Voriges Jahr Ende März hatte ich schon eine Idee davon bekommen, dass sie „mäuseresistent“ sein könnten, denn da entdeckte ich zwei solcher Jungpflänzchen > auf einer der Wieseninseln, die unbemerkt in einem Grasbüschel vom Beetrand beim eigentlichen Standort dorthin gekommen sind, mit dem ich nach dem Abtragen eines Wühlmaus- oder Maulwurfshaufens eine kahle Stelle wieder bepflanzt hatte.
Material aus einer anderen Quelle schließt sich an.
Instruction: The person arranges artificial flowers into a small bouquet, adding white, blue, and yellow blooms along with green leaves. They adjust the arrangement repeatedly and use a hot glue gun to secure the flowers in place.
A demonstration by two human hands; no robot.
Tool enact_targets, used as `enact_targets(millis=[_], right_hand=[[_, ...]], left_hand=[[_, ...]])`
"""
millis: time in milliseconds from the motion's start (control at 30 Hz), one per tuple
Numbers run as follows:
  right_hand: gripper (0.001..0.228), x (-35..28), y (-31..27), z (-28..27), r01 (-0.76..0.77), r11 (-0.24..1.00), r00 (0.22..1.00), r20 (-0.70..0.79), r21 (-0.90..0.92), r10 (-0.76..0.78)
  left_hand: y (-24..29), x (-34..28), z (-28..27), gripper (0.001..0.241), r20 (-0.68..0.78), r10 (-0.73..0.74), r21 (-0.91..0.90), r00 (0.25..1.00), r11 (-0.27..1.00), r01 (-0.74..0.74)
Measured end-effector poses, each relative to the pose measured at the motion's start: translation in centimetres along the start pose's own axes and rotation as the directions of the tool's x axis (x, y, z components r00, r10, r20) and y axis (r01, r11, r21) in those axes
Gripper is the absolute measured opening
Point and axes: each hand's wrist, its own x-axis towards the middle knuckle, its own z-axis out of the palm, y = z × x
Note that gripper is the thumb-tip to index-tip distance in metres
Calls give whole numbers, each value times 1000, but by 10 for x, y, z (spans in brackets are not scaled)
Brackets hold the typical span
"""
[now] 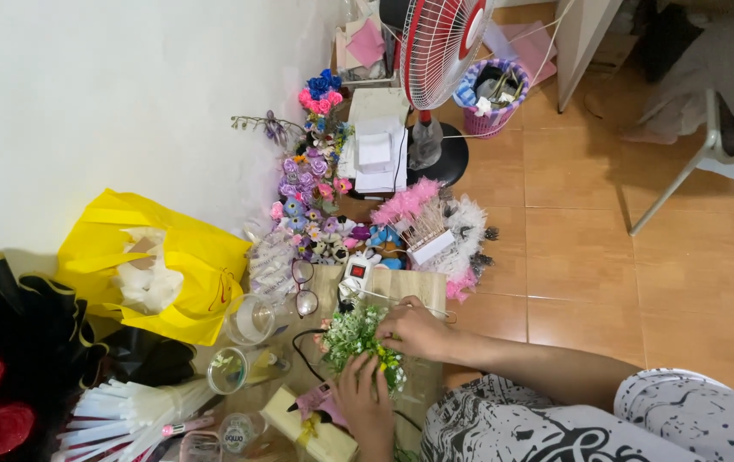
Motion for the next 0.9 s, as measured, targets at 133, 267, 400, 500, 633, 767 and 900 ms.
enact_targets(millis=[133,267,400,500,633,767,900], right_hand=[[13,-2,-2,-1,-7,1000,1000,-25,-6,7],[17,-3,-1,6,-3,1000,1000,-8,16,3],[17,-3,7,19,63,998,995,-83,-5,-63],[24,-5,-1,8,56,997,995,-75,-48,-59],[60,-5,0,7,-36,981,987,146,-192,65],[61,-6,-2,2,-91,990,972,206,-104,111],[48,-7,3,-3,-65,995,992,107,-72,73]], left_hand=[[1,0,-6,30,-5,-25,1,1000,1000,25],[10,7,-20,40,-13,-137,-53,990,989,136],[8,3,-20,35,-81,-235,37,968,970,239],[-1,-7,-11,23,13,-285,83,958,956,283],[-9,-14,0,21,47,-256,-30,965,966,258],[-7,-16,2,28,69,-243,-75,967,966,248],[-3,-15,-3,33,63,-338,-166,939,924,343]])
Die absichtlich umgepflanzten Bahnwärter-Taglilien sollen auch Teil eines weiteren Wiesenstreifens werden, der nur einmal, nach dem Einziehen der Lilien-Blätter, gemäht werden soll. Es heisst, dass diese Art gut im hohen Gras gedeiht, und ich bin gespannt darauf, wie sich dieser Streifen, der einige im vorigen Herbst neu gepflanzten Gehölze und den vorher schon von Wildwachstum umgebenen Sumpfbottich mit einbezieht, entwickeln wird. Der Austrieb dieser hellgrünen Spitzen weckt jedenfalls meine Vorfreude, und dieser Eintrag markiert sozusagen den Start dieses neuen Entwicklungs-Abschnitts, falls ich später mal danach suche.
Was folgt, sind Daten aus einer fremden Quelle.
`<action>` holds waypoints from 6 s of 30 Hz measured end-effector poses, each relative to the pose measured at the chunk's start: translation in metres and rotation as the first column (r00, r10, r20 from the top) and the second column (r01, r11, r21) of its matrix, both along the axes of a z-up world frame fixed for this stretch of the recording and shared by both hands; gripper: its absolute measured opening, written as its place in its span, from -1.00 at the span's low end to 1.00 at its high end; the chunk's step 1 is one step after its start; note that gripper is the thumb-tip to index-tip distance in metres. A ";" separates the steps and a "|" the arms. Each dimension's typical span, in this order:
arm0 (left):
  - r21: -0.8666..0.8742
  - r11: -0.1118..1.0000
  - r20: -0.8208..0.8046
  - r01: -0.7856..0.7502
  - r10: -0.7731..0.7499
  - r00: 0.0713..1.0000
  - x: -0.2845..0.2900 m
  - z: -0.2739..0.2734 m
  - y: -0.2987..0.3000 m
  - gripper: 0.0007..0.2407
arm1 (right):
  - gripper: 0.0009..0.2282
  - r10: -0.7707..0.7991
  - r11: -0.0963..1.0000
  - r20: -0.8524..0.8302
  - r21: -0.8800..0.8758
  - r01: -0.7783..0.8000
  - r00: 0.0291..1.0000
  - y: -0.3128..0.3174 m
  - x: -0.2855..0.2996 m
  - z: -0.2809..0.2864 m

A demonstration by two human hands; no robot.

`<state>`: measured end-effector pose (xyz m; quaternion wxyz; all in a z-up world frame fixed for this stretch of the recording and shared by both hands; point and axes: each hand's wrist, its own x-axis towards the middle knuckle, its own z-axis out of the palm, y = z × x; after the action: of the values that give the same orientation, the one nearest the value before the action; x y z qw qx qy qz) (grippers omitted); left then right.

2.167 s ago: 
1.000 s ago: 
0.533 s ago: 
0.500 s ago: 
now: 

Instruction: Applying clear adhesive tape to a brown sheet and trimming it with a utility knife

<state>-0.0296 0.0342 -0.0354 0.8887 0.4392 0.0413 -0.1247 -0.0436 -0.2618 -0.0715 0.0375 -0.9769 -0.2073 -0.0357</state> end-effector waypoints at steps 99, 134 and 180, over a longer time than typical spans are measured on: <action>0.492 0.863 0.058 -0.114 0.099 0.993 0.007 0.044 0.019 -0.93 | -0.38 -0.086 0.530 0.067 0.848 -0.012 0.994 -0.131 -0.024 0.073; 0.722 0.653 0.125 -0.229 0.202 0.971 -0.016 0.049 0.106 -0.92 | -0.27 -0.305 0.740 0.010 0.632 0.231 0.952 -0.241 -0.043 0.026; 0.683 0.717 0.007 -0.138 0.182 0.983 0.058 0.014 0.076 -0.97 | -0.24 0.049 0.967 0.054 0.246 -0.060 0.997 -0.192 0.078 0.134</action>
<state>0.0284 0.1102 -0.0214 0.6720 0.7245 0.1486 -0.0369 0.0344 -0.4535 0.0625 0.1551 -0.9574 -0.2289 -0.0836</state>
Das Foto oben, mit Bongo an einem einigermassen windschattigen Platz im Hintergrund ist vom immernoch stürmischen 12. Februar 2020 im Garten, Lüchow im Wendland, Lüchow-Dannenberg, Niedersachsen. Inzwischen ist alles in ruhiges, beinahe windstilles Regenwetter übergegangen, auch die zwischenzeitliche frostige Abkühlung ging vorüber, es geht weiter Richtung Frühling.
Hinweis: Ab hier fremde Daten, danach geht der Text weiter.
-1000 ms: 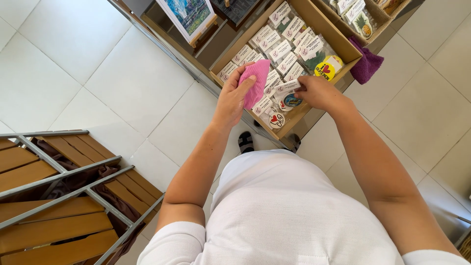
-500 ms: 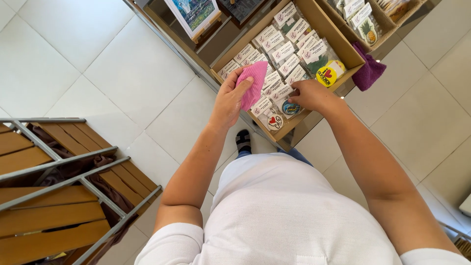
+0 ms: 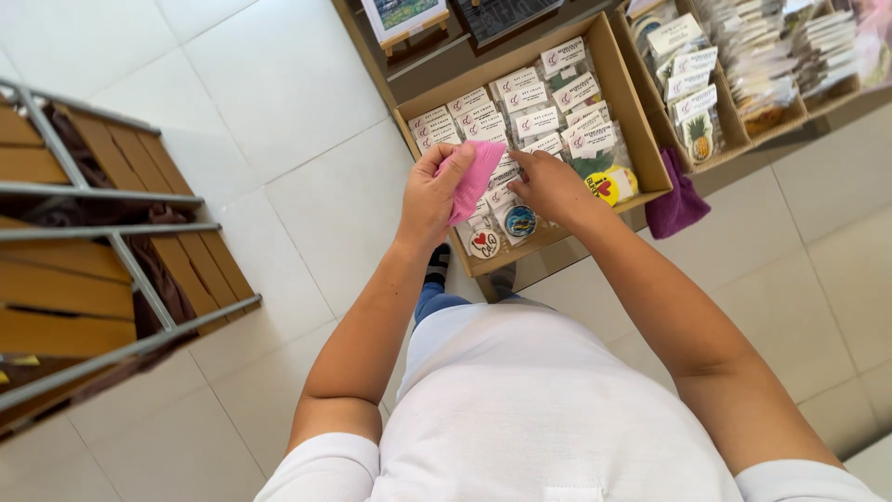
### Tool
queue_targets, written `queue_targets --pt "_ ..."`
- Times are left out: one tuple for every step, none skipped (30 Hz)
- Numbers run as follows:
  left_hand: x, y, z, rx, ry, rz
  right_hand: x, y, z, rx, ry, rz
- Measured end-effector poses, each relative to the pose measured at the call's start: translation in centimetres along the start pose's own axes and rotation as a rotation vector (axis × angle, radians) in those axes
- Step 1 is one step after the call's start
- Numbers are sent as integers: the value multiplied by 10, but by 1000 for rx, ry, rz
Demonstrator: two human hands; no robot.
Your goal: Cleaning individual packaged stickers with a pink cloth and organizing them in a cardboard box.
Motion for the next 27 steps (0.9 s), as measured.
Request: queue_targets --pt "-2 4 -3 21 15 -4 0 -2 2 -16 -20 -1" --pt "-5 8 -7 62 25 48 0 -4 3 -40 -11 4" --pt "-9 11 -12 104 31 99 0 -4 3 -64 1 10" --pt "-11 15 -15 125 42 95 0 -7 3 -81 -17 10" --pt "-11 19 -16 125 80 89 0 -10 5 -115 -3 24" --pt "-12 24 -18 124 118 83 0 -13 7 -149 11 37" --pt "-10 29 -20 140 129 85 0 -14 8 -159 -4 39" --pt "-8 34 -22 129 146 82 1 -16 10 -143 14 34" --pt "-5 40 -24 115 157 81 2 -18 10 -124 39 33" --pt "-6 41 -25 126 162 85 4 -17 13 -131 29 37" --pt "-7 43 -25 115 172 44 8 -16 14 -114 22 34" --pt "-8 44 -26 103 182 3 11 -14 15 -97 14 30" --pt "-9 45 -28 110 181 6 11 -15 15 -102 11 35" --pt "-8 45 -31 103 173 4 11 -15 14 -90 13 50" --pt "-8 46 -34 95 165 1 10 -16 14 -77 16 63" --pt "-13 42 -35 101 164 4 10 -16 11 -82 14 67" --pt "-16 39 -35 104 193 29 10 -18 10 -77 16 75" --pt "-20 36 -34 107 221 54 10 -19 9 -71 17 83" --pt "-17 39 -36 110 220 52 10 -20 8 -75 18 83" --pt "-15 41 -37 149 221 56 11 -21 7 -64 24 102" --pt "-13 44 -38 185 219 59 12 -22 5 -52 34 120" --pt "-15 44 -38 186 215 56 20 -18 5 -55 38 119" --pt "-15 44 -37 217 231 56 26 -14 7 -36 26 148" --pt "-15 43 -37 247 247 56 32 -10 8 -18 14 178" --pt "-14 44 -37 246 249 57 35 -9 9 -16 12 177" --pt "-14 45 -37 255 258 84 38 -8 10 -23 30 220" --pt "-14 47 -39 265 263 110 41 -6 9 -33 52 265"
Point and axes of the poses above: each hand's wrist, its own z-axis towards the middle knuckle, its own y-axis out of the palm, x = y × z, the point moved 2 cm from there along z, towards the middle knuckle, and after that the axes turned 6 degrees about z, right-handed, at the moved point
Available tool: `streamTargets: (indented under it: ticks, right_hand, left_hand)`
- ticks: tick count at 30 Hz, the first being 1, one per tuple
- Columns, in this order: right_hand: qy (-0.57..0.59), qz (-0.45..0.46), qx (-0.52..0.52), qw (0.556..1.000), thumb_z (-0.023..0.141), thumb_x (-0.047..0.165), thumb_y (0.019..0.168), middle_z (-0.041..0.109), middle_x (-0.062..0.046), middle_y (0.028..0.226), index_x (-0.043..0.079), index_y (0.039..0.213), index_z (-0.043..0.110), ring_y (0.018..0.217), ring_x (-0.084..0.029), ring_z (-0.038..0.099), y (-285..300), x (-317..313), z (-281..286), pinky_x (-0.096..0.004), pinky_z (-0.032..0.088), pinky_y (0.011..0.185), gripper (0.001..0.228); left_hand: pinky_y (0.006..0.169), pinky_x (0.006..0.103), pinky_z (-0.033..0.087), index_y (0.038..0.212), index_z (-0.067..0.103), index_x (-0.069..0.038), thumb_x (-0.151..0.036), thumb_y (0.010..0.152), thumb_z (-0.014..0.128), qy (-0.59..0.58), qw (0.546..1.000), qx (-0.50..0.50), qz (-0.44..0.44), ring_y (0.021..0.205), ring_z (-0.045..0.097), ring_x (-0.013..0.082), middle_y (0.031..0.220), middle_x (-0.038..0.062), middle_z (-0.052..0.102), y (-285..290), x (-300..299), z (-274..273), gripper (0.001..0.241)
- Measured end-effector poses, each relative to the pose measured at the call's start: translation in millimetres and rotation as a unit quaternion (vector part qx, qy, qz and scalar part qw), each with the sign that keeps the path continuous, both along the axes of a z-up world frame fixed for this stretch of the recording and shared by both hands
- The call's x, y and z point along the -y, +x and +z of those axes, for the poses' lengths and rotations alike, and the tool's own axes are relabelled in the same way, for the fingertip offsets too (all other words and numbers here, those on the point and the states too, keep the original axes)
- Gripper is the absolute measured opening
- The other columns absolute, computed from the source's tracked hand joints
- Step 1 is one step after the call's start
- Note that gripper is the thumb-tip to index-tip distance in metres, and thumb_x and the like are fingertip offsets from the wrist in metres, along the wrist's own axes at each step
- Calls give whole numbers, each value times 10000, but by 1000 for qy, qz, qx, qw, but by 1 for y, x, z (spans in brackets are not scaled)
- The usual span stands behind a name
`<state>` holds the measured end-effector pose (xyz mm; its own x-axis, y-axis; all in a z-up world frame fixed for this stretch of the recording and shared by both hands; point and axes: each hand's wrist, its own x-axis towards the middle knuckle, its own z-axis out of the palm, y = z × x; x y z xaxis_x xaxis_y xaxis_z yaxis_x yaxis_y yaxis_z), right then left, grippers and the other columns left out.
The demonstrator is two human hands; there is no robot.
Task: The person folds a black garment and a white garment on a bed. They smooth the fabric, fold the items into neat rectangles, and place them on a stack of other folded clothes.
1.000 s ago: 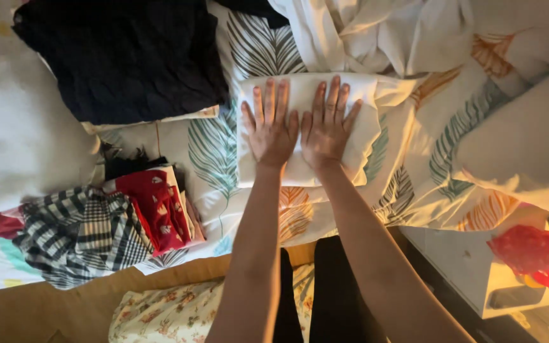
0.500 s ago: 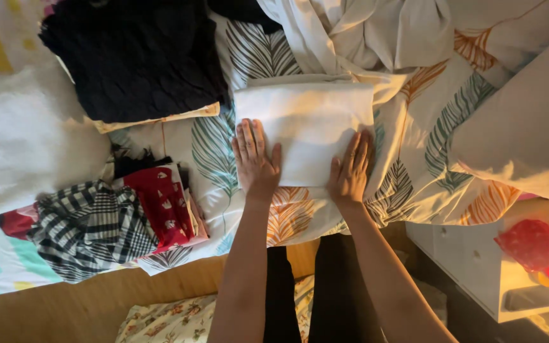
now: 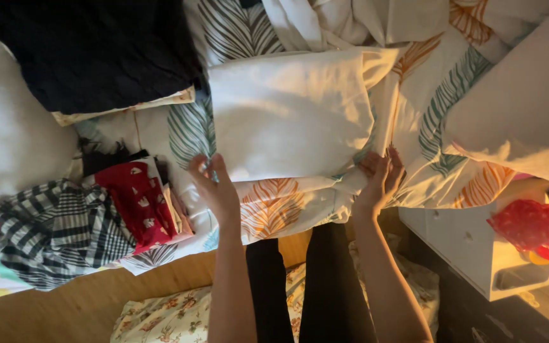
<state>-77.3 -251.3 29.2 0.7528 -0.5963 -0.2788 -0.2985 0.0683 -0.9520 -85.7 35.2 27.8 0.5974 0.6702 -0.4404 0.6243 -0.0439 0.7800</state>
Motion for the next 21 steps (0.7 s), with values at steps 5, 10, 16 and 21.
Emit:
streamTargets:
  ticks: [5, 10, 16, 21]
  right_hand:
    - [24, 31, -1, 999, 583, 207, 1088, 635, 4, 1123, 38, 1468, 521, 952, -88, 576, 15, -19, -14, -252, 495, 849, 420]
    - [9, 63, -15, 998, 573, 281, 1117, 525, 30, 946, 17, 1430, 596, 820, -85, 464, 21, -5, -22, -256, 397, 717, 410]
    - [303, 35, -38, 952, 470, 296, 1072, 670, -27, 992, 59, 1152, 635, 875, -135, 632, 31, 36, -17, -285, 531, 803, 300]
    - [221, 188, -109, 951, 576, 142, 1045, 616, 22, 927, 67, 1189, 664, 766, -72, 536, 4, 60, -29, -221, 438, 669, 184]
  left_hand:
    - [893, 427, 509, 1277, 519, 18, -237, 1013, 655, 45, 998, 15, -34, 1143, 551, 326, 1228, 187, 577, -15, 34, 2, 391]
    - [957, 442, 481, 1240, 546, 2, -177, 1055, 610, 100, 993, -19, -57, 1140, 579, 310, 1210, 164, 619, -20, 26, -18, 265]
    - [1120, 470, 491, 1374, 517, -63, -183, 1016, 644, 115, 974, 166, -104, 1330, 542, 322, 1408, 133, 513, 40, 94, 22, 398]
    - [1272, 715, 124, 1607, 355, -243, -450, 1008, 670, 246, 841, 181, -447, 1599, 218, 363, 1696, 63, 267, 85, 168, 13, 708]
6 Gedanken zu “Die Bahnwärter-Taglilien schieben bereits an

  1. Bahnwärter….Die heißen wirklich so? Warum? Oder lebt Ihr in einem alten Bahnwärterhäuschen?
    Heute früh in den Nachrichten hörte ich von ungewöhnliche hohen Temperaturen in der Arktis, um die zwanzig Grad plus!
    Es könnte einem recht komisch werden.

    Gefällt 1 Person

    • Nein, obwohl es mir an einem stillgelegten Gleis gefallen würde, so ein überhundertjähriges rotes Ziegelhaus, wie sie hier herum üblich waren.
      Der volkstümliche Name soll daher rühren, dass diese einfachen Taglilien früher in den kleinen Gärten der Bahnwärter auffallend üblich waren. Im Web finden sich leider die meisten Geschichtchen dazu ausgerechnet auf kommerziellen Seiten, so dass ich keinen Link zu einer von ihnen setze.

      Dann wird Grönland wohl bald wieder seinem alten Namen gerecht werden, wie zu Zeiten Eriks des Roten. Kein Wunder, dass Leute wie Trump darauf gieren.